林笑卻問蕭倦為甚麼要送他劍:“那劍太重了,我提不起來的。”

“朕握著你手的時候,你拎得很輕鬆。”

“可是,”林笑卻輕聲道,“那並不是我的力量。”

那把天外隕石打造的劍很重,林笑卻並沒有親自拿著。伺候的下人捧著劍跟在一旁。

蕭倦從那下人手裡拔出劍來,走到怯玉伮身後,將劍置入其手中再握住。倏地一斬,路旁的石柱應聲而斷,柱上的宮燈也砸下熄了。

蕭倦的手很大,上面有練武的厚繭,比之林笑卻的手粗糙極了。只是緊攥著林笑卻的手,就令林笑卻感受到輕微但無法忽視的疼意。

宮燈滅了一盞,光線昏暗幾分。

林笑卻聽得蕭倦道:“怯玉伮,誰的力量不重要,重要的是結果。”

蕭倦把劍扔了回去,一個護衛險險接過劍,將寶劍插回了劍鞘。

蕭倦鬆了手,林笑卻才得到自由。他的手臂在輕顫,就算是被帶著砍了石頭,並非主力,但他還是被反作用力擊得輕微傷了。

林笑卻垂下手,想藏進大氅裡不讓人看見。這樣也能受傷,實在讓他難堪。

但蕭倦發現了。

蕭倦拾起林笑卻的手腕,撫上他的手臂,在那輕微的顫動裡,蕭倦甚至享受了片刻,但下一刻,蕭倦緊攥住林笑卻的小臂,制止了他的輕顫。

“你太弱了。”蕭倦道,“就連月生那樣的卑賤奴隸,也能咬你一身傷口。”

“怯玉伮,”蕭倦似乎絲毫不擔心他的力度會使得林笑卻手臂青腫,“太弱的人,沒有選擇的權力。”

在滅掉的宮燈旁,昏暗的光線裡,蕭倦的影子猛獸一樣遮天蔽日,完全覆蓋了林笑卻的身影。

林笑卻竭力咬住牙,讓自己不要發出疼痛的喘息。

蕭倦最終鬆開手時,他已經眼眸微溼。

果然青腫了。

蕭倦撫上他的面龐,問了個奇怪的問題:“怯玉伮,你為甚麼沒有爪牙。”

就算是小貓,也能刮傷人的手。可怯玉伮為何這般弱,弱得彷彿跟花瓣沒有區別。

輕輕一捏,就會壞掉。揉碎在指尖。

蕭倦的手緩緩下移,被觸碰的微癢一直蔓延到頸項,蕭倦掐住了林笑卻的脖頸。

沒有用力,鬆鬆環繞,但只要稍微用點力氣,手上這脆弱的生命就將不復存在。

林笑卻覆上了蕭倦的手背,他溼朦著眼眸,不知道蕭倦又在發甚麼瘋,他只能軟下語氣商量道:“陛下,您掐著我做甚麼。夜深了,臣想回去睡覺了。”

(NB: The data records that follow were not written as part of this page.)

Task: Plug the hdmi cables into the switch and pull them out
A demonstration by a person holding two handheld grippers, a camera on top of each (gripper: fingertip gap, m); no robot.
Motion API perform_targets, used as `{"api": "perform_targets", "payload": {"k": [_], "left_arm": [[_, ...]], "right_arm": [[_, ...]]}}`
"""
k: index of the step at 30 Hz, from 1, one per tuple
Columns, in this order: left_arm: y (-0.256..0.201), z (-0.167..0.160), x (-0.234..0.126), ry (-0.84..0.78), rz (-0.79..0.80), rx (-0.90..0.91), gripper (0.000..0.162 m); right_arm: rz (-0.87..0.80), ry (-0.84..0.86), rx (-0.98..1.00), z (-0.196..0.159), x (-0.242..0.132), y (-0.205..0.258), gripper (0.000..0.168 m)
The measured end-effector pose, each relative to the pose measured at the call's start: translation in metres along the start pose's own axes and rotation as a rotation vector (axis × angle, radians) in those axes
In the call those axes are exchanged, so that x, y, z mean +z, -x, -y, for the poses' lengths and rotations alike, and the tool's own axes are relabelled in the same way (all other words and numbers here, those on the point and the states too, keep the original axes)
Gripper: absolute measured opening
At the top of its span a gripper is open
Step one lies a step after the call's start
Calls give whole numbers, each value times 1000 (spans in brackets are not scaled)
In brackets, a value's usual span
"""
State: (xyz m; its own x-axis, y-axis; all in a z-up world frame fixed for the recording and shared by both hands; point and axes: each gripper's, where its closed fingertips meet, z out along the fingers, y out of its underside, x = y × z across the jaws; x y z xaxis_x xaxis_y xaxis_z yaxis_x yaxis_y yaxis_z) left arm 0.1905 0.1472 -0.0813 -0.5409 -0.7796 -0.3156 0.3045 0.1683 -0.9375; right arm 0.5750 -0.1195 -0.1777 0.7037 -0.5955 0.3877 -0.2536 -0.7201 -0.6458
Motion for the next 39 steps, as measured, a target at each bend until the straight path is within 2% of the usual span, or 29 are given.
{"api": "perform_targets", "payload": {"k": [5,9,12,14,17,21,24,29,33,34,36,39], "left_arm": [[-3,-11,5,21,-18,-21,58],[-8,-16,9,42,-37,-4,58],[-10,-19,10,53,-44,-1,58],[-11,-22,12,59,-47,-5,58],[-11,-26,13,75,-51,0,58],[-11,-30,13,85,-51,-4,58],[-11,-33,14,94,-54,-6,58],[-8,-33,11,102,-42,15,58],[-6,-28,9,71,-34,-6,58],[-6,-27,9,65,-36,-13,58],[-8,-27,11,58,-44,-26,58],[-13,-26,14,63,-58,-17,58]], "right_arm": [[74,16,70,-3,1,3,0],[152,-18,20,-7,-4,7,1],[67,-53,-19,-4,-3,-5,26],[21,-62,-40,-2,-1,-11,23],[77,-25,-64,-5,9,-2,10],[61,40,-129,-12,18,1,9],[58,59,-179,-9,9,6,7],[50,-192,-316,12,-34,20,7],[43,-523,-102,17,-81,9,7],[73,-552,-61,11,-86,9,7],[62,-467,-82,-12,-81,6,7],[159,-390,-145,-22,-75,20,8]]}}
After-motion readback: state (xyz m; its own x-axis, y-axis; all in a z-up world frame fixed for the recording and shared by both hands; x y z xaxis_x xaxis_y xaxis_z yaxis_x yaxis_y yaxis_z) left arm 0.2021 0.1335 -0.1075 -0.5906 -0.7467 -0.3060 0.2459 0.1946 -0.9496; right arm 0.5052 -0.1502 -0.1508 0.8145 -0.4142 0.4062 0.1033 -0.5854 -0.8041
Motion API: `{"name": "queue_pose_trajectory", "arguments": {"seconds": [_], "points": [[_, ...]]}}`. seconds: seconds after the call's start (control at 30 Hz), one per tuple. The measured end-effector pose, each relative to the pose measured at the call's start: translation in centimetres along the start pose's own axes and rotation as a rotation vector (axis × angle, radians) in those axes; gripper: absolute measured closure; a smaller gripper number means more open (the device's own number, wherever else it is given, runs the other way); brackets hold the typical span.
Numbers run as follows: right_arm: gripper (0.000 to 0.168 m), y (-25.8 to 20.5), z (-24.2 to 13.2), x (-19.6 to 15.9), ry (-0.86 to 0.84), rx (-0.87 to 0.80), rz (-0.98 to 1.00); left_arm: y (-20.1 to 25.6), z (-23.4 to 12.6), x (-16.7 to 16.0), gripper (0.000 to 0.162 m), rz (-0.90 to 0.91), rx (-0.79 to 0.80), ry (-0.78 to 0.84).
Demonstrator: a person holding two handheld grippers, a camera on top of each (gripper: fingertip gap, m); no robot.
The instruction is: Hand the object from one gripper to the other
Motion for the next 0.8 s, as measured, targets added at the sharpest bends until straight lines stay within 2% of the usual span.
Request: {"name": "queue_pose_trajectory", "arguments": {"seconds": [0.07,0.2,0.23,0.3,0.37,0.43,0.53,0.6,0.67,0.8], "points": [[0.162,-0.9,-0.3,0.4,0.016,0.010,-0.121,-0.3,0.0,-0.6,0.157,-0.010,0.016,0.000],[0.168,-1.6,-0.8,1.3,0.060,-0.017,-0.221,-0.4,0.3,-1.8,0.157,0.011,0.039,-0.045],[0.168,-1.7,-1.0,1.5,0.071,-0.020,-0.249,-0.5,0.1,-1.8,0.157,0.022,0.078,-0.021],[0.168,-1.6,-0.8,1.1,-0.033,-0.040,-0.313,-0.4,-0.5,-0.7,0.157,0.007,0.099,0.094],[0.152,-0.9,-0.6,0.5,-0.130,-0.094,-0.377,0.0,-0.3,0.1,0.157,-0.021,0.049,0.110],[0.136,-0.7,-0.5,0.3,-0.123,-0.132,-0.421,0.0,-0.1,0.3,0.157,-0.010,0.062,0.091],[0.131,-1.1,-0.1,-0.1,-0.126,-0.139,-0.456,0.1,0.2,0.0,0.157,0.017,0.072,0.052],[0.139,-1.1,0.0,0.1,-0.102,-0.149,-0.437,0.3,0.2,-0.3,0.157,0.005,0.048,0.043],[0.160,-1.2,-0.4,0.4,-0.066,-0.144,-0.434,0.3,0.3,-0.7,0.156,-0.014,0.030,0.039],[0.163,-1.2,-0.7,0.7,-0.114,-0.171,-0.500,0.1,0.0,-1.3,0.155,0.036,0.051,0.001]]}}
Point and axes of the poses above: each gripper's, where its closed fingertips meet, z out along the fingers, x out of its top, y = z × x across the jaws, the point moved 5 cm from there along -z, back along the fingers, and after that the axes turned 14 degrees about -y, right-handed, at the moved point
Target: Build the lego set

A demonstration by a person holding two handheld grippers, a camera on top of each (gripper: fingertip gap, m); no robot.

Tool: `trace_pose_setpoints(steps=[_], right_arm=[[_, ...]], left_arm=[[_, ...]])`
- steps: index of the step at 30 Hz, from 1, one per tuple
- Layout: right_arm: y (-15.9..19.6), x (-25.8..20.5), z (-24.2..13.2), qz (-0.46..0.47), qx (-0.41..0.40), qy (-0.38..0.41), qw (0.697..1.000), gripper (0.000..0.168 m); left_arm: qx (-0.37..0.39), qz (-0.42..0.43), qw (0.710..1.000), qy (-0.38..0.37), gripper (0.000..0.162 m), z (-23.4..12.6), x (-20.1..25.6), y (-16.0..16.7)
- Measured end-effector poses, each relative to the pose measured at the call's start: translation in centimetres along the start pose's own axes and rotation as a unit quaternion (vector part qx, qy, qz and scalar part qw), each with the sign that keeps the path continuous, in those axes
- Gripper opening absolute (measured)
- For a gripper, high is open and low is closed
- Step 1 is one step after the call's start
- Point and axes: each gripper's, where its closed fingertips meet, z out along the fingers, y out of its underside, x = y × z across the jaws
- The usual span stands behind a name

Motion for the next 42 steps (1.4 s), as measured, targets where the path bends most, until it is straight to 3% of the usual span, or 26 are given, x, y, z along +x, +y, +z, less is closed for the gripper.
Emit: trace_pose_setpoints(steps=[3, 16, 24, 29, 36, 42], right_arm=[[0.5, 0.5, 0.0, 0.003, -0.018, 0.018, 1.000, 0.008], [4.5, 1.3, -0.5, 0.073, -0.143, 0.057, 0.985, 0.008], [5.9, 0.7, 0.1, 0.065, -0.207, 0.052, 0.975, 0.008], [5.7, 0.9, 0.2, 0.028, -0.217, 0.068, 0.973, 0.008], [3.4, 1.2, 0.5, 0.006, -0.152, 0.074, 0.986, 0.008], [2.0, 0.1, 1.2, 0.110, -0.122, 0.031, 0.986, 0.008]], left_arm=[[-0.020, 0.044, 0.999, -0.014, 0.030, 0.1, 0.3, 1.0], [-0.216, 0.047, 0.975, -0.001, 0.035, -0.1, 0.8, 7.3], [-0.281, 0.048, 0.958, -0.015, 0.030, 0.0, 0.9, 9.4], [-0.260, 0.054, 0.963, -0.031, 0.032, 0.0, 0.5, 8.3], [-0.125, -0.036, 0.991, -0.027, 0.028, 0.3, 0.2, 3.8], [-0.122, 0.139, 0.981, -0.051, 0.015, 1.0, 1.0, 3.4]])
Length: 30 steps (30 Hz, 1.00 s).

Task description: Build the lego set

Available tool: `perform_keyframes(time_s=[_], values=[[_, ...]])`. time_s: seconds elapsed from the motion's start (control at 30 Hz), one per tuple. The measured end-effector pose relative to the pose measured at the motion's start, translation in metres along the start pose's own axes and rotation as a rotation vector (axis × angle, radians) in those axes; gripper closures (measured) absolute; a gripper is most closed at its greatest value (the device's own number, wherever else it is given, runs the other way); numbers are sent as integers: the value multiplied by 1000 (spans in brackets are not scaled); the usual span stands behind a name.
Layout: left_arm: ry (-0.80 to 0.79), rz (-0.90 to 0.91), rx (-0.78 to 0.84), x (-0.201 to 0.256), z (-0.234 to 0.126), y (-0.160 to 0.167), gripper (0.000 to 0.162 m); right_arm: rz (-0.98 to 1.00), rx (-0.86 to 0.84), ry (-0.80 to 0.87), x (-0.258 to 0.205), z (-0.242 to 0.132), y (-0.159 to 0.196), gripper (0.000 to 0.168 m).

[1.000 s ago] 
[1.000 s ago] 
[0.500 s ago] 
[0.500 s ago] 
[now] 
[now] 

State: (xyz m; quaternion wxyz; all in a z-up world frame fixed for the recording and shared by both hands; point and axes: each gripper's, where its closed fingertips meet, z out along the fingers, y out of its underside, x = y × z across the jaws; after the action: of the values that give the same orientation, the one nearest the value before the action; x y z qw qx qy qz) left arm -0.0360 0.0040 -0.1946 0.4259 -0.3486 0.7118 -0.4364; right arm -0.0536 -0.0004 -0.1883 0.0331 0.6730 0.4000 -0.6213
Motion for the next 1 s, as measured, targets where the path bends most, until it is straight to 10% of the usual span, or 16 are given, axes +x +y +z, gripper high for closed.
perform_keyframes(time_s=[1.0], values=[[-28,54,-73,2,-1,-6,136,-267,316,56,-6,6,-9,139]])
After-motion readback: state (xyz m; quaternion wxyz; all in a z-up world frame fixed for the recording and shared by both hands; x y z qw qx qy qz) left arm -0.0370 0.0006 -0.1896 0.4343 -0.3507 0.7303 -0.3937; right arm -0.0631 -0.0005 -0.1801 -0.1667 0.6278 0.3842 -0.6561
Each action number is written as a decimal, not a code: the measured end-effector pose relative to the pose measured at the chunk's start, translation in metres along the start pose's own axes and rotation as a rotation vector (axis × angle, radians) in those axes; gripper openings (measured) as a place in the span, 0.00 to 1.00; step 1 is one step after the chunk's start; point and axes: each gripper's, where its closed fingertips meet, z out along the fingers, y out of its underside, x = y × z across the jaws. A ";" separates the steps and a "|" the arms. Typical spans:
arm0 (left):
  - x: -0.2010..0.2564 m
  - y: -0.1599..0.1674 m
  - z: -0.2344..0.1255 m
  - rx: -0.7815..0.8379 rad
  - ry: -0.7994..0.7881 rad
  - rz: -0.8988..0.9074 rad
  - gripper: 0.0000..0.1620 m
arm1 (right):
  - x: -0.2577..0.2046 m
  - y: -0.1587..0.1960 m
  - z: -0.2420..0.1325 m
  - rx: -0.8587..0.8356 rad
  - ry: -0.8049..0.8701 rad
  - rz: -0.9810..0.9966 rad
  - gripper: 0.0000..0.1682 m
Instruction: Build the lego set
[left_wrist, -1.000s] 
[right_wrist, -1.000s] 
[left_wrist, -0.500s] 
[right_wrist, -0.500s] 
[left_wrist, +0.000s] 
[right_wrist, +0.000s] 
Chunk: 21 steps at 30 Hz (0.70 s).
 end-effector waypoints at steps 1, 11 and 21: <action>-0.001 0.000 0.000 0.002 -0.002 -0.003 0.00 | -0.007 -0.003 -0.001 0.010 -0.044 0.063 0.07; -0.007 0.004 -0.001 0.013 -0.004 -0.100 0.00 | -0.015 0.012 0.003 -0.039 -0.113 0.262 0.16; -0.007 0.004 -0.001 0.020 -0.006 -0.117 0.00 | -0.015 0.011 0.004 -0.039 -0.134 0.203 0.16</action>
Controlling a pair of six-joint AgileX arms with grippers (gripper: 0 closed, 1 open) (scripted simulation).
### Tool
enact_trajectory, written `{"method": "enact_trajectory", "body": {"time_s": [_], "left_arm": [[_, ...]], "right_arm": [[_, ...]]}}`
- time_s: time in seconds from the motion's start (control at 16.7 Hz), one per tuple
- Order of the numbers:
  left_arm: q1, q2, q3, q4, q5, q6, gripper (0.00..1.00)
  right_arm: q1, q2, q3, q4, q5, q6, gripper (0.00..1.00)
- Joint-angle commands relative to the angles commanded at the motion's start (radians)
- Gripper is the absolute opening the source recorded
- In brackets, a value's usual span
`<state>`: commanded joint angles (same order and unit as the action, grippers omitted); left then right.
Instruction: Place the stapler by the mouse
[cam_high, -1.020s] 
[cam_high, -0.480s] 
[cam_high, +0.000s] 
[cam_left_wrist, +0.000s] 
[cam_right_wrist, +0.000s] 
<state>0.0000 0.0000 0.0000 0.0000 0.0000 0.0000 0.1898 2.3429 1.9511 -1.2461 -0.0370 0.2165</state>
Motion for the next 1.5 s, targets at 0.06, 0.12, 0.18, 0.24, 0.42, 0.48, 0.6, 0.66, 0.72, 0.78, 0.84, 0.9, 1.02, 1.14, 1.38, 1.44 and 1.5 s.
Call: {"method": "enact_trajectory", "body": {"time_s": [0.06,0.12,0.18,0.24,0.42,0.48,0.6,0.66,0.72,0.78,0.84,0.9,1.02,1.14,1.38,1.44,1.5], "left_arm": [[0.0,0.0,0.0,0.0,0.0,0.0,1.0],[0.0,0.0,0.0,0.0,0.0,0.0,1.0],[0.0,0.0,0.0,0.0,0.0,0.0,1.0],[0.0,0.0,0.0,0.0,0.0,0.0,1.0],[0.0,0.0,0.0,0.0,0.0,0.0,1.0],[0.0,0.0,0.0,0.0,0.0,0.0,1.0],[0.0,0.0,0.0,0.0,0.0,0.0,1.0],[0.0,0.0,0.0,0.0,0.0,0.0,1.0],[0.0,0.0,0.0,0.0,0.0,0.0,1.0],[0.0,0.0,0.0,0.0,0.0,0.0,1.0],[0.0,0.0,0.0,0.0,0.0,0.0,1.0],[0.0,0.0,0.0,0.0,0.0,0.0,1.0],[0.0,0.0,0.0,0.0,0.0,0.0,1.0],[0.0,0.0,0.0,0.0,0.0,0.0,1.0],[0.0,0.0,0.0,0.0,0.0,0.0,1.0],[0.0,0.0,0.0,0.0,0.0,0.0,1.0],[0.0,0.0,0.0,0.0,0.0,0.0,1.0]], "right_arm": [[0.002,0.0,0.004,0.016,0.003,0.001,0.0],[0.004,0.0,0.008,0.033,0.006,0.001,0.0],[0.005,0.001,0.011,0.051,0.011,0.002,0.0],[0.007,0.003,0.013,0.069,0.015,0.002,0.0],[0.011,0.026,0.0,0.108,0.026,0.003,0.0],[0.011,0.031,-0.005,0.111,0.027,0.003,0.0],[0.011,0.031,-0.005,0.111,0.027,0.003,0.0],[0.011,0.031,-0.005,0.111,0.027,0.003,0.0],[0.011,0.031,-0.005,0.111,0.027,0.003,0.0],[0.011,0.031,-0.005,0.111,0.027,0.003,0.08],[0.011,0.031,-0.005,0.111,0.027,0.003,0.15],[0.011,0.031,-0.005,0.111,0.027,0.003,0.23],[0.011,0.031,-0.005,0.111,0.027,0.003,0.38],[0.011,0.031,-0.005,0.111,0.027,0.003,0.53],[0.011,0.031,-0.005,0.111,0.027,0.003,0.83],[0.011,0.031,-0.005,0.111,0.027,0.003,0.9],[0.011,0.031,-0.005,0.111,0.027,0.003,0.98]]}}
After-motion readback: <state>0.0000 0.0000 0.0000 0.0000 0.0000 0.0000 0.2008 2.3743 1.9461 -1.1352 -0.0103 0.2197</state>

蕭倦望向林笑卻覆上來的手,修長的玉似的手指,病白得青筋微露的手背,他道:“你自己解開。”

又不是解衣衫……林笑卻試探著撫上蕭倦的手指,撥動他的食指,按住他的手心,蕭倦沒使力,林笑卻很輕易就將他的手撥開了。

林笑卻仔細摸了摸自己的脖子,沒有不適感,也不疼,應該沒受傷。

蕭倦看著他這樣小心翼翼地撫摸自己,生怕哪處傷了不知道,一時又是好笑又是說不出的……憐?

蕭倦沒管這異樣情緒,讓人叫來太醫,給林笑卻的手看看。

接下來的路途也沒讓林笑卻自己走,蕭倦直接將他抱起來,送到了林笑卻自個兒的院落。

太醫來了,說是沒大礙,沒傷到手筋,擦幾天藥就好。

蕭倦讓林笑卻捲起袖子,他又玩起了親自擦藥的遊戲。

林笑卻困得不行,小小打了個哈欠,想早點打發他走,很聽話地捲起袖子按住。

擦完了藥,蕭倦又道:“你這樣的身子,怎麼行房事。”

屋子裡太醫都還沒走,伺候的人又那麼多,林笑卻的臉霎時紅了。

他再是病弱再是不堪,也不想被人當著說不行。

蕭倦摸過那處,生理倒是正常,樣子也不難看。

但這渾身乏力的模樣,根本沒辦法壓人。怕不是行房事還需要人在後面抱著他。借力給他。

就如同今日,怯玉伮拿不起劍,只能蕭倦握住他,借力給他斬殺撻伐。

蕭倦淨了手,握住林笑卻腳腕,讓他使勁蹬。

跟被攥住後腿的兔子似的,林笑卻難堪得真想直接一腳踹上去。他也真的用力了,可是紋絲不動。

蕭倦鬆開了林笑卻腳腕,低嘆:“腿也沒力。”

就跟說他無藥可救了似的。

他又不是天閹,他一切都正常。他也沒打算禍害誰。

林笑卻難堪得再也不想見人,誰也不想搭理。本就疼的小臂更疼了,他咬牙直接躲進了被子裡。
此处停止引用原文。